## EXERCISE PROMPT:
Please give back word for word the lines below, from the first one through the one with "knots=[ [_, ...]".

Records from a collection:
————

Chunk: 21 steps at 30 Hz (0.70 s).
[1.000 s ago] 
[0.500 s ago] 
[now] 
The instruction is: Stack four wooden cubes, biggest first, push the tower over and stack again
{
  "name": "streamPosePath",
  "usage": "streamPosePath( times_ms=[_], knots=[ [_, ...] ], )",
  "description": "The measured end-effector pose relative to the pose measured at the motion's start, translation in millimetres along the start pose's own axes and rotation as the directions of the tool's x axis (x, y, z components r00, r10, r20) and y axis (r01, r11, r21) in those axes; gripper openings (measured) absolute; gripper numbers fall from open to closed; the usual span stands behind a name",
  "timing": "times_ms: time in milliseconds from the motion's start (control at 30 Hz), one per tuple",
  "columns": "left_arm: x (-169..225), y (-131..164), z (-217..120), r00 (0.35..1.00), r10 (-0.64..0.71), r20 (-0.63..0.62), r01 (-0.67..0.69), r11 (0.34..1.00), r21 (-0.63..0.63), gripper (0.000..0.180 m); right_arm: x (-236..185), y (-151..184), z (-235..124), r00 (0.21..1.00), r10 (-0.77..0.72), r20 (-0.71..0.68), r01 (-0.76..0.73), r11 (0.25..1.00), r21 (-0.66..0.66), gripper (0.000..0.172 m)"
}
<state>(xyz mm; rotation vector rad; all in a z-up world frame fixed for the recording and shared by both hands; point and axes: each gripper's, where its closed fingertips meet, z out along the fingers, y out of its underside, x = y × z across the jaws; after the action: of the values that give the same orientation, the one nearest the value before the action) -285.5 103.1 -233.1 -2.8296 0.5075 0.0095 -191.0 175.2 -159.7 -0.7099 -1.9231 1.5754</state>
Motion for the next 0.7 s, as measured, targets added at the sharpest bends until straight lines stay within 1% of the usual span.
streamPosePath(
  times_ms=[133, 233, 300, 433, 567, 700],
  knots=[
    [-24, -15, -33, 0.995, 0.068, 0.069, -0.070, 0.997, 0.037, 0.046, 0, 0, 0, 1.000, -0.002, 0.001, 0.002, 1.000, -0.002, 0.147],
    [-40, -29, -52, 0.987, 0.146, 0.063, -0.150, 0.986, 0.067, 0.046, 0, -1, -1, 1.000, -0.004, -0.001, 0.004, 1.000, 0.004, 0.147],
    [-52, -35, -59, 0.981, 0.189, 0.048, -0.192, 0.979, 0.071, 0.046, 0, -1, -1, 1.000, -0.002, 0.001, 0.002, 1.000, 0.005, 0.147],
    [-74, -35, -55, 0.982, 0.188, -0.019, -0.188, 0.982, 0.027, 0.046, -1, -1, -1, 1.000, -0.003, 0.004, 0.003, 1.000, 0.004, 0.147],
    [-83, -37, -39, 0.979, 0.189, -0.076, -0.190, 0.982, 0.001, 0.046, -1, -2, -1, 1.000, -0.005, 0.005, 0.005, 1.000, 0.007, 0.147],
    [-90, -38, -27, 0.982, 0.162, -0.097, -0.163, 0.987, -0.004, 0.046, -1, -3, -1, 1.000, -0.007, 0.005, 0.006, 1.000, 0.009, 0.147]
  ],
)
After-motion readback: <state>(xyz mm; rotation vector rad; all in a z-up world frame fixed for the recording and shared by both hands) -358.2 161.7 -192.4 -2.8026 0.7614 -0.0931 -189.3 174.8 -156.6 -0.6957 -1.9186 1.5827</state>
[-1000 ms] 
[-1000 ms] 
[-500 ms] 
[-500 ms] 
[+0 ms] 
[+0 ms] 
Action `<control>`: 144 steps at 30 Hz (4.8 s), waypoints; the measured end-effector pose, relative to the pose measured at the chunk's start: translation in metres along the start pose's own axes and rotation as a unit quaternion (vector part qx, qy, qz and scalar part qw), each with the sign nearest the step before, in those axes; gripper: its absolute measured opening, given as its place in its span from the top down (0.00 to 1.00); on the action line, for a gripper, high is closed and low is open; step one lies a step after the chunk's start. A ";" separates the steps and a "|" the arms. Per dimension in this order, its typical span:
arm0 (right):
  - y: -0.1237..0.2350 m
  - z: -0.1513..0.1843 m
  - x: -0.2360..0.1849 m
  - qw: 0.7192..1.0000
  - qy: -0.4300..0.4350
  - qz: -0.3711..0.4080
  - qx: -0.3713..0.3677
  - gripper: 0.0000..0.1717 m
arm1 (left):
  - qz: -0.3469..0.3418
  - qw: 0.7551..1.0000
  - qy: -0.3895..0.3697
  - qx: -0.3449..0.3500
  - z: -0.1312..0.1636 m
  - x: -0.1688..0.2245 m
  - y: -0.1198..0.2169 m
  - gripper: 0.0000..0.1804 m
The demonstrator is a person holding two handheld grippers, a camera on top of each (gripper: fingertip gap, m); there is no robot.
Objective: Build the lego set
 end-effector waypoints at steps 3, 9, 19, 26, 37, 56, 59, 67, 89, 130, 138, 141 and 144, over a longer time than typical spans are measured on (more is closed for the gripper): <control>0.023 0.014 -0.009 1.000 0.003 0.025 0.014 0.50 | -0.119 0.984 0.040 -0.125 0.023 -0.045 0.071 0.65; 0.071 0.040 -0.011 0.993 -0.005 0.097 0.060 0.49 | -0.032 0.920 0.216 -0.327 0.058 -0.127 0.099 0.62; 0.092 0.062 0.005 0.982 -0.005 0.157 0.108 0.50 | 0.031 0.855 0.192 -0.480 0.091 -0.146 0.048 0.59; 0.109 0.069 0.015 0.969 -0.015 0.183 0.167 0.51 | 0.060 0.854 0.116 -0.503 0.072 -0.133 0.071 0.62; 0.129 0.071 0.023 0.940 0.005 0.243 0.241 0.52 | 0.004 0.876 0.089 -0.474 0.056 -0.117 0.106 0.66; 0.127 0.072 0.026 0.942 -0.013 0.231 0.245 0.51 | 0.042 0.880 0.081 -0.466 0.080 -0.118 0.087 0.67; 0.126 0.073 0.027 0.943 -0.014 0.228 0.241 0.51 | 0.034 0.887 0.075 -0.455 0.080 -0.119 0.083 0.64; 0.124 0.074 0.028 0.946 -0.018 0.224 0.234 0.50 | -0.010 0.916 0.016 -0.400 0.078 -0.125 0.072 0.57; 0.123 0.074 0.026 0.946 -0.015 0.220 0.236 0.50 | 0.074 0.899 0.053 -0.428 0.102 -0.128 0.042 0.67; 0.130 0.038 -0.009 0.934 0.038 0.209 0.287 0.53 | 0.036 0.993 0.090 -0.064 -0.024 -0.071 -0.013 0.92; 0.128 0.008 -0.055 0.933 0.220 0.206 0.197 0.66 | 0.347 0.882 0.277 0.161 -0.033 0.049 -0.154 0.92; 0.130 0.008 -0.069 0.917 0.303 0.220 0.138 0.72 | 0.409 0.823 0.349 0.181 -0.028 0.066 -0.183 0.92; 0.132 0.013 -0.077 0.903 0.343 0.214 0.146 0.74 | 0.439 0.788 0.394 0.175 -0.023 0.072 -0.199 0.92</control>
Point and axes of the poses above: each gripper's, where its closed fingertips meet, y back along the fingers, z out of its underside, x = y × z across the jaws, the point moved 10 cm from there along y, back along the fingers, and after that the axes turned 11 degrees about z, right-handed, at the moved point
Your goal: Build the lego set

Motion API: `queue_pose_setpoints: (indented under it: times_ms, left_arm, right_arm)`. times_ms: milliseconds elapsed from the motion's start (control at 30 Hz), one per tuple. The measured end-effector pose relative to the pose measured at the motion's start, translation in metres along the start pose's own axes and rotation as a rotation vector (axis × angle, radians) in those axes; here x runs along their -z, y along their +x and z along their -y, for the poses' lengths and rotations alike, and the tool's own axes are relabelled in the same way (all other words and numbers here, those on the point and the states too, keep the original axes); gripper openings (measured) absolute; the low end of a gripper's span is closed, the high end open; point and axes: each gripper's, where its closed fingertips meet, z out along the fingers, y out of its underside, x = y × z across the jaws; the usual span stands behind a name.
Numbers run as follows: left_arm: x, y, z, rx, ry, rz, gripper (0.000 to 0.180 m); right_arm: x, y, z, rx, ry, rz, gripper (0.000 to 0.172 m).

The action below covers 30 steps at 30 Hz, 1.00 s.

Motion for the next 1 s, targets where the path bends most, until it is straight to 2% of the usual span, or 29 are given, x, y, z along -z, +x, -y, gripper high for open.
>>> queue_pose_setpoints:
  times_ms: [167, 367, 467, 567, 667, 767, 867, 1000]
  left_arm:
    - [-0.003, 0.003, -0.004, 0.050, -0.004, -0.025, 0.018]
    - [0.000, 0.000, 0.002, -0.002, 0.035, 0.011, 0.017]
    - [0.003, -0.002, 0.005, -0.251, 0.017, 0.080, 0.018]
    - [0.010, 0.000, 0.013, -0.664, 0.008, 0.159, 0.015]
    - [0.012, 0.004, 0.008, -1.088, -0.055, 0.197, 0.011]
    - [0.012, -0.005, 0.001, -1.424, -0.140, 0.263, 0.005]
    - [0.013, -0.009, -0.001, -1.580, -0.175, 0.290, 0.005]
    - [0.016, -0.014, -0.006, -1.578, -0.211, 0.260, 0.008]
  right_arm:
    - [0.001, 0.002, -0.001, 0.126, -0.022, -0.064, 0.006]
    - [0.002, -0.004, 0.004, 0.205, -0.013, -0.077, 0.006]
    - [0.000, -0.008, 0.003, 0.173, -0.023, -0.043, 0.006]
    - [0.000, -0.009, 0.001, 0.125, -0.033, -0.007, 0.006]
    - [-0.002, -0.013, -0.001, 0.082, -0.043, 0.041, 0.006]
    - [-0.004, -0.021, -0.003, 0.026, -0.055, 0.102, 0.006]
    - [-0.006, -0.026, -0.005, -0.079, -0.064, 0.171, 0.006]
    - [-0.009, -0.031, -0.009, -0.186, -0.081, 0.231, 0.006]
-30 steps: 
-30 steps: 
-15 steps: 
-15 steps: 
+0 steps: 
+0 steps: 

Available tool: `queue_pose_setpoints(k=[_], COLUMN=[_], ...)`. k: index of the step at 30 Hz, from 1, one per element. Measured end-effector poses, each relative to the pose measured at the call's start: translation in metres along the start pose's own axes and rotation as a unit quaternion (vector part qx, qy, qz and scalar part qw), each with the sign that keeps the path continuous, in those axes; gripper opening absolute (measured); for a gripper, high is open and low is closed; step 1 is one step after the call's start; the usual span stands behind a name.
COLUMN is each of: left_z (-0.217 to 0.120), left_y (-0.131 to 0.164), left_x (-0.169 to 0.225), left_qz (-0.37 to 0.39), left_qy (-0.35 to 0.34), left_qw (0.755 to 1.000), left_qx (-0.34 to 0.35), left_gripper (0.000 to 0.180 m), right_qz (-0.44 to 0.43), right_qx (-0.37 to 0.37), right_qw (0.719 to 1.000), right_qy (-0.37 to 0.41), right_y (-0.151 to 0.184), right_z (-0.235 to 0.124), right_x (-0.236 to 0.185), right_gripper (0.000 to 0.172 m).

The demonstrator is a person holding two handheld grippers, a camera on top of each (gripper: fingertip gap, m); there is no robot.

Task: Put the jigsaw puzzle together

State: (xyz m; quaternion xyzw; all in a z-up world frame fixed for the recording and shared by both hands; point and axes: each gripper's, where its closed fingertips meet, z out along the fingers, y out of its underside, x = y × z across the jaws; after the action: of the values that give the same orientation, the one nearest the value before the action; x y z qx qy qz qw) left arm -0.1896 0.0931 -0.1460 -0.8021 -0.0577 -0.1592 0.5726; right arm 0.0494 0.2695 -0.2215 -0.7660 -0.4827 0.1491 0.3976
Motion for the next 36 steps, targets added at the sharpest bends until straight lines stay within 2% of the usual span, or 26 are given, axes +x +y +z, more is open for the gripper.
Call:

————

## EXERCISE ANSWER:
Chunk: 21 steps at 30 Hz (0.70 s).
[1.000 s ago] 
[0.500 s ago] 
[now] 
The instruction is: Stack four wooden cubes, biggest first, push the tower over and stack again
{
  "name": "streamPosePath",
  "usage": "streamPosePath( times_ms=[_], knots=[ [_, ...] ], )",

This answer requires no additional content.